As he spoke, the pain in his voice was unmistakable.
Looking in the rearview, I watched my son as he grew quiet. Leaning back in his seat, his head turned toward the window.
An expression of immense sadness on his face.
I don't know. I really don't know the right answer.
6 comments:
I am glad that you were able to get your point across to Joseph's teacher.
On the other hand, I know exactly what you mean about invalidation of feelings. I can't tell you how many times my own spouse has asked me to check my blood sugar when I am upset over something. It's not fair just as I'm sure that PMS is not fair to a woman.
As a man, I never thought about comparing hypoglycemia to PMS, but I think this is potentially powerful. I can see it as a way to bring me closer to understanding with my wife.
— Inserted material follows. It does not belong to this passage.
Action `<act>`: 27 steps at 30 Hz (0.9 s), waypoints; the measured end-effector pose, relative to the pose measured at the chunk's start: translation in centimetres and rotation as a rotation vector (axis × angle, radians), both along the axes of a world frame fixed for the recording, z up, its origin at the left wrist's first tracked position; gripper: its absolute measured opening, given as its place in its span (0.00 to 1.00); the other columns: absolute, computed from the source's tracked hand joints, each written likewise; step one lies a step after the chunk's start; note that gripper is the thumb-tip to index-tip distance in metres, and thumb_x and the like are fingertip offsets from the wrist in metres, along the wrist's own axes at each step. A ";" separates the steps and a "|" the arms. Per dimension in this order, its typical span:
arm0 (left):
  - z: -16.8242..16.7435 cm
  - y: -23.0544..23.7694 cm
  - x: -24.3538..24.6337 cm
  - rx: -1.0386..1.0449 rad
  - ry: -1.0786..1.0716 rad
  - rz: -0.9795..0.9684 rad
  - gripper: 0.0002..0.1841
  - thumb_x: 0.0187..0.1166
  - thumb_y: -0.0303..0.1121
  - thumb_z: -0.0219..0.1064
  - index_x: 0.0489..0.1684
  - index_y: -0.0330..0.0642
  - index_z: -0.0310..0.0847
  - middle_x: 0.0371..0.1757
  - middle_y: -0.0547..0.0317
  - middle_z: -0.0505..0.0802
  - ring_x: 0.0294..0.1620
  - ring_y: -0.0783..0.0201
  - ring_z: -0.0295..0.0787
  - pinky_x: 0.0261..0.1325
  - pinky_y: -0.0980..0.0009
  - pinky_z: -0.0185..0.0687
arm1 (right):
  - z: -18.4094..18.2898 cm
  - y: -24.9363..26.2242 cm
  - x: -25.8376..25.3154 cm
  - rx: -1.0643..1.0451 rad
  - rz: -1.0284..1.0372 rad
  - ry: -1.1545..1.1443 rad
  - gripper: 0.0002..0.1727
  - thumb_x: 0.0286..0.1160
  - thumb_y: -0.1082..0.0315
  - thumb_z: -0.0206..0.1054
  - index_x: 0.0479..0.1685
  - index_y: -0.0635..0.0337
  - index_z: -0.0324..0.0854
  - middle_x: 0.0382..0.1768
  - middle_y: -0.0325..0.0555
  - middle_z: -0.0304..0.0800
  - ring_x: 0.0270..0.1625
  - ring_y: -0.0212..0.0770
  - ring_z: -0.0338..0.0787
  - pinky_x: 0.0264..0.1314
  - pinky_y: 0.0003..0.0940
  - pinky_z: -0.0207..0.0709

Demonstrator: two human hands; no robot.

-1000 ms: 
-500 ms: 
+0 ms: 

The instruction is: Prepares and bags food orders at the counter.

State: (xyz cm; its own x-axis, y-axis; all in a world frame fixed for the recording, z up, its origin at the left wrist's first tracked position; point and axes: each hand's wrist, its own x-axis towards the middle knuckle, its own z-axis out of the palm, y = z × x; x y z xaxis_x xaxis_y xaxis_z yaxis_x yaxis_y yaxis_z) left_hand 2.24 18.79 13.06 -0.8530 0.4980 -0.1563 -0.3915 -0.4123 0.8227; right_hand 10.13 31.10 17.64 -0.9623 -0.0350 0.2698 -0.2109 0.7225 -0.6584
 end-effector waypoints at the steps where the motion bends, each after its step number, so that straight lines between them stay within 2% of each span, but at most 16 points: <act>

As for Joseph and his teacher, I think you did the right thing, Sandra. The teacher needs to be aware of and on the lookout for things like this. However, at the same time, you may want to clarify that hypoglycemia is just a possibility, and may not always be the reason for a behavior.
Thank you for expressing your feelings so well. Your thoughts about this truly touched me.
Glad to hear you had a good talk with the teacher.
I know that my husband has many days where he feels lost and alone in this.
It's good that Joseph is expressing his feelings even if they are sad and hurt feelings, at least he's not keeping them to himself.
From what my husband tells me of when he was in school, times have most ceartainly changed,and getting better. Teachers not letting him have his snacks when he needed them, and could have cared less how he was feeling.
I know I'm not alone in wanting a cure to make diabetes a thing of the past!
I've struggled with this problem with Olivia, too. I've finally come to the conclusion that this is one of the (many) sucky things about this disease. I've explained it to Olivia like this: You have a condition that can make your behaviour abnormal, due to fluctuating blood sugars. I need to rule out that it's your disease making you that way, rather than you just being a pain in the butt. So let me rule it out that it's the high or low blood sugar first.
It's not fair, but it's the way it is. I don't like it either, but I'd hate to punish her if she was being weepy and whiny due to a high or low, y'know?
Typically if Brendon acts out, I tell him he's in trouble if his blood sugars are OK. Otherwise, I treat his low or high and tell him he was behaving that way because of his levels.
Am I right or am I wrong? I don't know, but I feel like I'm doing the sensible thing at his age.
I don't know what more to say than to trust your instincts Sandra :)
I had a poster on my site comment when I posted about children and diabetes. She said one of her kids classmates was diabetic and the teacher (evidently studying up on the subject first) got the whole class together and they "all" discussed it. Is he getting picked on by other students? Like the blog and the pictures. Type II here, came over from Amy's Blog Diabetes Mine
Jo,
Thankfully, Joseph is not being picked on by other students this year.
And, things seem to have settled down since that low, and subsequent clash with his teacher-- Joseph has said that Mr. S. has been really good to him when he's had some highs and lows during class (taking an interest, and making sure he's okay)... I just hope that continues.
Oh, and hey, thanks for stopping by.